What you are asked to do
Here is the listing. Print it exactly.

+ + + +

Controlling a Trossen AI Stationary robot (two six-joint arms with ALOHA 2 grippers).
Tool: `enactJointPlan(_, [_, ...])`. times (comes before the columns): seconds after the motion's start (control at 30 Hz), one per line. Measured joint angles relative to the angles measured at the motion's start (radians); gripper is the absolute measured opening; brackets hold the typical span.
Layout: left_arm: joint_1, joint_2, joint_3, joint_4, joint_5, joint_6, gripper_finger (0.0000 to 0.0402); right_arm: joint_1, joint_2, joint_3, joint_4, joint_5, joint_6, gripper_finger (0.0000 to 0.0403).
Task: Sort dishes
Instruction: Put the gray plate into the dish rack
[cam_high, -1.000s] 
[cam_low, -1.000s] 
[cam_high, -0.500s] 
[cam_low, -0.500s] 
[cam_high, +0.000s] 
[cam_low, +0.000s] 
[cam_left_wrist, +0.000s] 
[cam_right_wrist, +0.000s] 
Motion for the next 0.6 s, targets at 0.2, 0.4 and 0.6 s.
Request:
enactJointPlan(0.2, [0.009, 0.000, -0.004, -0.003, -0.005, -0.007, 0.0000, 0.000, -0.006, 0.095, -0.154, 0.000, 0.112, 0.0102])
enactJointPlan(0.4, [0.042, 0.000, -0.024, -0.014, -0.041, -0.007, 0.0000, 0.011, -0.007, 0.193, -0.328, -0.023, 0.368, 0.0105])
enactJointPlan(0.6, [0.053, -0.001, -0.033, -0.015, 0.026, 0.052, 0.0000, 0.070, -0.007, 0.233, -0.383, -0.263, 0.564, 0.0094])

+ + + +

Problem solution
Controlling a Trossen AI Stationary robot (two six-joint arms with ALOHA 2 grippers).
Tool: `enactJointPlan(_, [_, ...])`. times (comes before the columns): seconds after the motion's start (control at 30 Hz), one per line. Measured joint angles relative to the angles measured at the motion's start (radians); gripper is the absolute measured opening; brackets hold the typical span.
Layout: left_arm: joint_1, joint_2, joint_3, joint_4, joint_5, joint_6, gripper_finger (0.0000 to 0.0402); right_arm: joint_1, joint_2, joint_3, joint_4, joint_5, joint_6, gripper_finger (0.0000 to 0.0403).
Task: Sort dishes
Instruction: Put the gray plate into the dish rack
[cam_high, -1.000s] 
[cam_low, -1.000s] 
[cam_high, -0.500s] 
[cam_low, -0.500s] 
[cam_high, +0.000s] 
[cam_low, +0.000s] 
[cam_left_wrist, +0.000s] 
[cam_right_wrist, +0.000s] 
Motion for the next 0.6 s, targets at 0.2, 0.4 and 0.6 s.
Request:
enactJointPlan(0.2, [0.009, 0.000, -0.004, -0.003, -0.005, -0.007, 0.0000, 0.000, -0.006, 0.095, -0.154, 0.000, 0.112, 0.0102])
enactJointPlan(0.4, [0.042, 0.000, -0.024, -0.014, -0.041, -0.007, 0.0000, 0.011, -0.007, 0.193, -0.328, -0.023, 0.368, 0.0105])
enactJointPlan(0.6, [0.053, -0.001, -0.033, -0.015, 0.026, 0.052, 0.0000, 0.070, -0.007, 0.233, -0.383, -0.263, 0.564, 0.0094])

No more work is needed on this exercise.